(Beginning of AVAILABLE DATA)
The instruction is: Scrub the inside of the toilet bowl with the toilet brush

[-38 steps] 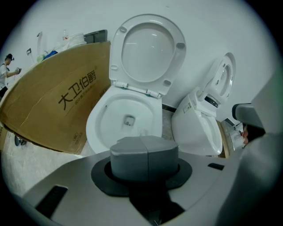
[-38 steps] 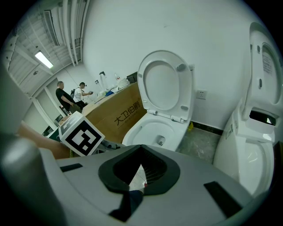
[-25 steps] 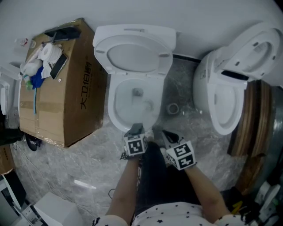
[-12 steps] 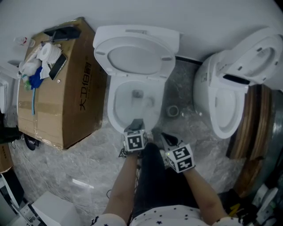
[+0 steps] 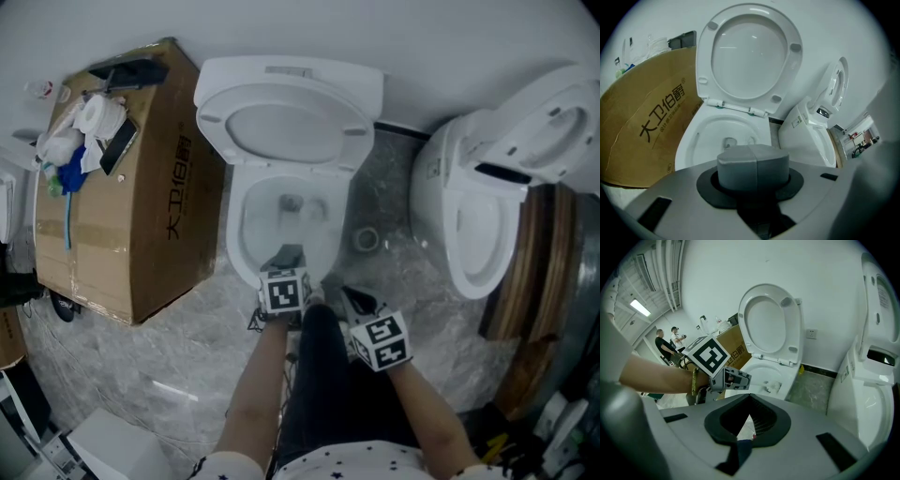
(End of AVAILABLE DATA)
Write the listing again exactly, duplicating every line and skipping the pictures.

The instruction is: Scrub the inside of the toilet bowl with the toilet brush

[-38 steps] 
[-38 steps] 
[-25 steps] 
[-12 steps] 
[+0 steps] 

Nothing remains to add to the output.